- Theatrical release poster
- Directed by: Michael Curtiz
- Written by: Harvey Thew J. Grubb Alexander
- Based on: The Idol 1929 play by Martin Brown
- Starring: John Barrymore Marian Marsh Donald Cook Charles Butterworth
- Cinematography: Barney McGill
- Edited by: Ralph Dawson
- Music by: David Mendoza conducting the Vitaphone Orchestra
- Production company: Warner Bros. Pictures
- Distributed by: Warner Bros. Pictures
- Release date: November 7, 1931;
- Running time: 89 minutes
- Country: United States
- Language: English
- Budget: $441,000
- Box office: $400,000

= The Mad Genius =

1931 film

The Mad Genius is a 1931 American pre-Code drama film produced and distributed by Warner Bros. and directed by Michael Curtiz. The film stars John Barrymore, Marian Marsh, Donald Cook, Charles Butterworth, and in small roles, Boris Karloff and Frankie Darro. The film is based on the 1929 play The Idol by Martin Brown, which opened in Great Neck, Long Island but never opened on Broadway.

==Plot==
A crippled puppeteer, Ivan Tsarakov, is frustrated that he will never dance ballet. He adopts a protégé, Fedor Ivanoff, whom he makes into the greatest dancer in the world. Fedor falls in love with a ballerina, Nana Carlova, but Tsarakov fears that she will ruin Fedor as a dancer. He tries to separate them and ultimately fires Nana from the ballet troupe. Fedor runs away with Nana to Paris, but Tsarakov has blacklisted him: He cannot get ballet jobs and is reduced to working in a cabaret. Nana begs Tsarakov to bring Fedor back. Tsarakov will, if Nana leaves Fedor and marries another man. She agrees. Fedor returns, embittered, but when he sees Nana on opening night and realizes that she still loves him, he refuses to dance. Tsarakov threatens to kill him, but the ballet master, under the influence of drugs that Tsarakov has been giving him, kills Tsarakov. Fedor and Nana are reunited.

==Cast==
- John Barrymore as Vladimar Ivan Tsarakov
- Marian Marsh as Nana Carlova
- Charles Butterworth as Karimsky
- Donald Cook as Fedor Ivanoff
- Luis Alberni as Sergei Bankieff
- Carmel Myers as Sonya Preskoya
- Andre Luguet as Count Robert Renaud
- Frankie Darro as Young Fedor

==Reception==
Warner Bros. was so pleased by the box office returns for Svengali (1931), also starring Barrymore and Marsh, that they rushed The Mad Genius into production and released it on November 7, 1931.
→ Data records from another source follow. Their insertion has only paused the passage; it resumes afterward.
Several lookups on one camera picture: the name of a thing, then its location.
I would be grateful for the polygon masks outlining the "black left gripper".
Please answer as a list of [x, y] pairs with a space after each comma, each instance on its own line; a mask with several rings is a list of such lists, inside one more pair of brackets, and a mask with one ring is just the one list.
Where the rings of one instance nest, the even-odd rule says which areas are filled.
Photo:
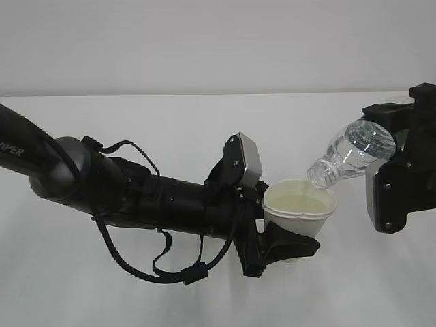
[[293, 233], [272, 221], [266, 224], [260, 235], [256, 221], [263, 218], [261, 197], [267, 187], [264, 181], [258, 181], [253, 188], [227, 188], [205, 202], [207, 235], [225, 240], [224, 246], [207, 264], [207, 268], [214, 268], [228, 252], [230, 245], [235, 246], [246, 277], [261, 276], [266, 265], [275, 262], [308, 258], [316, 254], [320, 248], [316, 239]]

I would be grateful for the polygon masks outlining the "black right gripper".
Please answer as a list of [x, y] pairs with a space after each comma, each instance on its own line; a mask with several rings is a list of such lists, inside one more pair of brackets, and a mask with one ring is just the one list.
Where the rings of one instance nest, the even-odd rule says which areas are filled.
[[409, 129], [403, 150], [391, 161], [405, 169], [406, 213], [435, 208], [435, 85], [409, 90], [414, 105], [383, 103], [362, 109], [362, 119], [391, 135]]

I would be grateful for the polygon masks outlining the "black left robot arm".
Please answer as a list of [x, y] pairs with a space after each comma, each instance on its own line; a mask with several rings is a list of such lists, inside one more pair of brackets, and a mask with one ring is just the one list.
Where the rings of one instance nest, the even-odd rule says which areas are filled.
[[[104, 147], [84, 137], [52, 138], [29, 119], [1, 107], [1, 166], [29, 177], [39, 197], [90, 214], [115, 262], [129, 274], [158, 284], [190, 284], [206, 278], [236, 247], [242, 271], [260, 277], [274, 262], [313, 256], [320, 244], [313, 237], [267, 223], [264, 216], [262, 165], [257, 146], [242, 133], [231, 135], [223, 156], [202, 183], [164, 177], [156, 165], [117, 157], [119, 144]], [[155, 268], [152, 274], [128, 264], [116, 249], [109, 227], [157, 230], [166, 246], [171, 231], [224, 239], [210, 262], [197, 259], [178, 272]]]

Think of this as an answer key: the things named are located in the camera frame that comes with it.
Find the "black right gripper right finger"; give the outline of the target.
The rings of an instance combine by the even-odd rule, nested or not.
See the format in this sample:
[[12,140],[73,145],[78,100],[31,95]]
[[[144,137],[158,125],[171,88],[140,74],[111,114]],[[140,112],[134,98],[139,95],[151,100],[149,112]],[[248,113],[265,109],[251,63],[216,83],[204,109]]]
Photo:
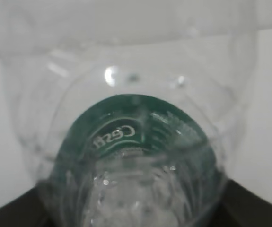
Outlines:
[[272,204],[230,180],[212,227],[272,227]]

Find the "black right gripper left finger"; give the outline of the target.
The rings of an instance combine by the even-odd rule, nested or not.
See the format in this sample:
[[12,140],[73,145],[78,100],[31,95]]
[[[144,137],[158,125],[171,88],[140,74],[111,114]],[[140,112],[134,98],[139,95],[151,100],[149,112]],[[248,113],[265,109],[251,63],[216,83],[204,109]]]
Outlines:
[[52,227],[53,220],[42,202],[44,183],[0,207],[0,227]]

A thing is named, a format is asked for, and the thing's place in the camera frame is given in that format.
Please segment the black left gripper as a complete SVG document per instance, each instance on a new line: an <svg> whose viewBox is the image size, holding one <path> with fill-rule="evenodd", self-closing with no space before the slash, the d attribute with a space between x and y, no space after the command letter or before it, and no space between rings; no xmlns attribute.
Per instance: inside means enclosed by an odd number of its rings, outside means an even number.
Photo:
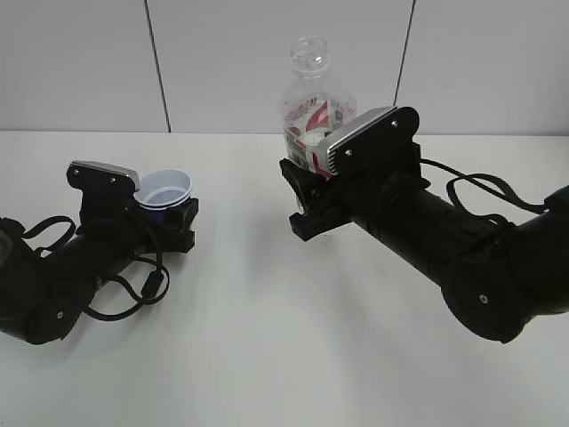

According to Warner Bros., the film earned $278,000 domestically and $122,000 foreign.

In his October 24, 1931, review for The New York Times,  Mordaunt Hall calls Barrymore's performance “admirable”, but finds the supporting cast wanting and/or  miscast. “Although the story… is interesting while Mr. Barrymore occupies the screen, it becomes numb once he disappears…. the only other player who succeeds in his part is Luis Alberni, who figures as Serge. (the drug-addicted ballet master). Mr. Barrymore, however, gives an excellent interpretation of Tsarakov …. Never for a moment is Mr. Barrymore off key, and it is somewhat distressing when such a brilliant actor is playing in the same scene with Miss Marsh. The staging of the production is brilliant…. Michael Curtiz, the director, deserves a great deal of credit for his share of the work and it is a pity that he did not have the power to order some of the dialogue changed and also have something to say concerning the selection of players.”

TCM reports: “Variety praised Barrymore's performance as "a brilliant piece of acting, but the story lacks the quality that makes for wide human appeal... It is the actor's acting that takes the center of the screen, and not the human identity he plays, and that has been true of many of Barrymore's recent creations." “

==Preservation==
The film survives complete. It is preserved in the Library of Congress collection.